The letter will be submitted in the coming days and Israel’s withdrawal will go into effect at the end of 2018, according to the organization’s rules.

The decision follows Thursday’s vote at the UN General Assembly in which 128 countries voted to reject U.S. President Donald Trump’s recognition of Jerusalem as Israel’s capital.

Israel’s move comes several months after the U.S. State Department declared that the U.S. would be leaving UNESCO by 2019 due to its anti-Israel bias.

Earlier this year, UNESCO declared the ancient city of Hevron, King David’s first capital and home to the tomb of the biblical patriarchs, an endangered Palestinian heritage site.

Last year, UNESCO passed resolutions declaring that Israel has no rights to Jerusalem, and described the Temple Mount and Old City of Jerusalem as Muslim holy sites.


Ansa. 2017-12-23. Israele, fuori da Unesco a fine 2018

Israele ha annunciato che lascerà l’Unesco entro la fine del 2018 per i “sistematici attacchi” da parte dell’organizzazione delle Nazioni Unite contro lo Stato ebraico. Il portavoce del ministero degli Esteri, Emmanuel Nahshon, ha precisato che la decisione è stata presa per i “tentativi” dell’Unesco “di disconnettere la storia ebraica dalla terra di Israele”, aggiungendo che la lettera formale sarà presentata all’agenzia Onu entro la fine di quest’anno e che quindi Israele lascerà l’Unesco entro la fine del 2018.

Lo scorso 12 ottobre gli Stati Uniti avevano annunciato di volersi ritirare dall’agenzia delle Nazioni Unite dopo mesi di tensioni sul nodo del Medio Oriente.
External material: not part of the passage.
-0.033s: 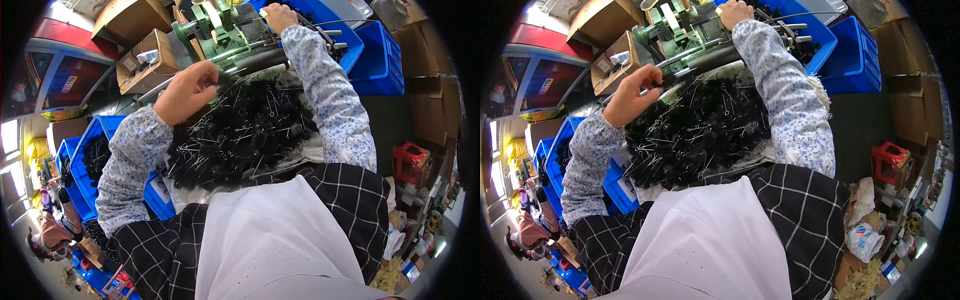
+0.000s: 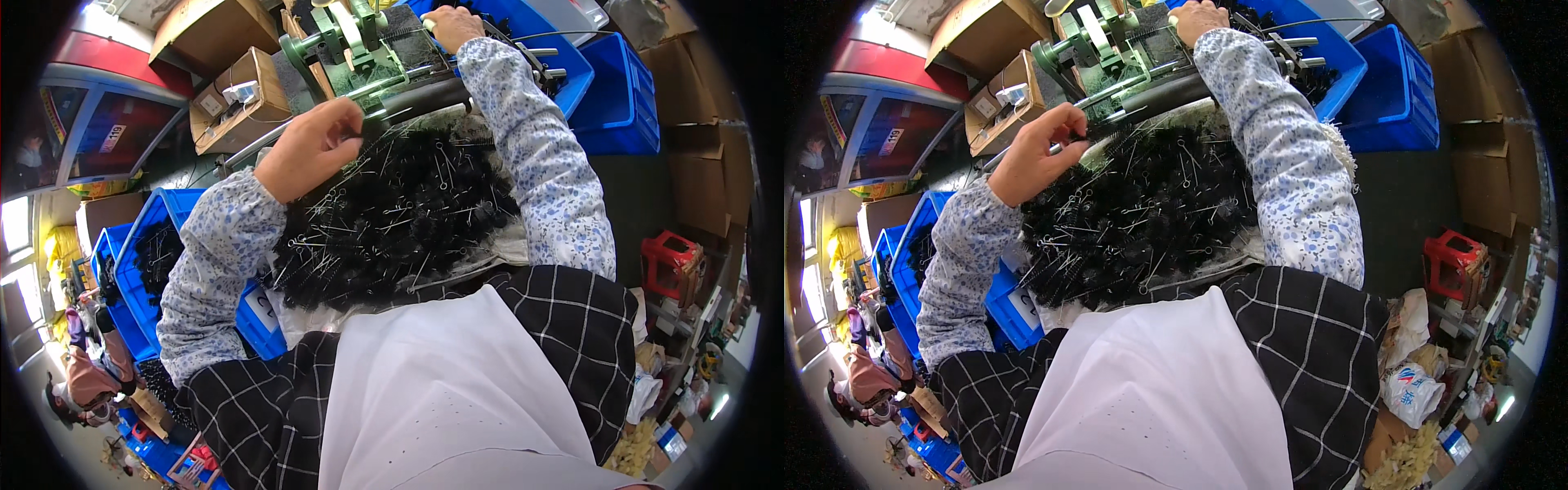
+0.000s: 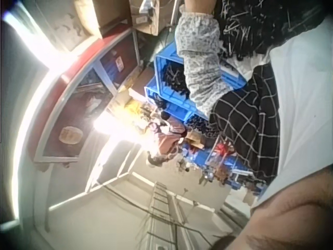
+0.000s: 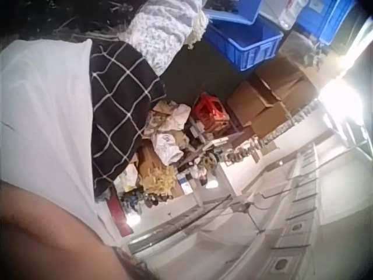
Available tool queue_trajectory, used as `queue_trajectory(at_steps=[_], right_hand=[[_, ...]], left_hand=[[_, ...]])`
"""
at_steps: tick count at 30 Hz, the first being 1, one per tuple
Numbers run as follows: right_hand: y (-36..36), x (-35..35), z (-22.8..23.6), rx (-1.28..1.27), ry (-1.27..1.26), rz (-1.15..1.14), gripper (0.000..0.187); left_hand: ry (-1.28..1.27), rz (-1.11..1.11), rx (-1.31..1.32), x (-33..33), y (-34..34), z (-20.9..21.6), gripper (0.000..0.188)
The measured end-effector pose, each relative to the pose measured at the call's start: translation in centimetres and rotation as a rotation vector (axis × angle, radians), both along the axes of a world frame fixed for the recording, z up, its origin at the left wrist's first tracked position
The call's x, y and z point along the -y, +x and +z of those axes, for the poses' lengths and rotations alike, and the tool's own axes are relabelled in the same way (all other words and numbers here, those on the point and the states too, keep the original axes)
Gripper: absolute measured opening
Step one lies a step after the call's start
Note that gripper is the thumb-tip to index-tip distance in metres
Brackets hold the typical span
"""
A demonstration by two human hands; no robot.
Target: The person repeatedly picks up black bristle brushes and metal wire handles from a pile on their lap. They insert the wire handle into the brush head and then place the assembled unit into a green machine, likely for crimping or securing. The process is continuous and repetitive throughout the clip.
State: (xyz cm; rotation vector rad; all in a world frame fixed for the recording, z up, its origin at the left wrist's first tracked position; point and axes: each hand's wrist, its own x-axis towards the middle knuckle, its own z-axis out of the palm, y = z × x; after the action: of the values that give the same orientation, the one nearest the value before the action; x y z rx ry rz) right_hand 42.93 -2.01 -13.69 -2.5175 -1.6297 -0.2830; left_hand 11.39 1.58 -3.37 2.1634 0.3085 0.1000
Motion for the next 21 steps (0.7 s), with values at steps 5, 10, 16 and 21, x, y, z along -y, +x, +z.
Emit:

E lo stesso giorno il premier israeliano Benyamin Netanyhau aveva dato istruzioni di “preparare l’uscita di Israele dall’Unesco in parallelo con gli Usa”. Netanyahu aveva reso omaggio alla scelta del presidente americano. “La decisione di Trump – aveva detto – è coraggiosa e morale, perche l’Unesco è diventato un teatro dell’assurdo e perché piuttosto che preservare la storia la distorce”. Tre giorni dopo il premier israeliano aveva ribadito la sua decisione di uscire dall’agenzia Onu: “la mia istruzione di lasciare l’organismo – aveva spiegato – resta immutata e procederemo per realizzarla”. “L’Unesco è diventata la sede di risoluzioni bizzarre, anti israeliane e in pratica antisemite. Ci auguriamo che cambi strada ma non abbiamo grandi speranze”.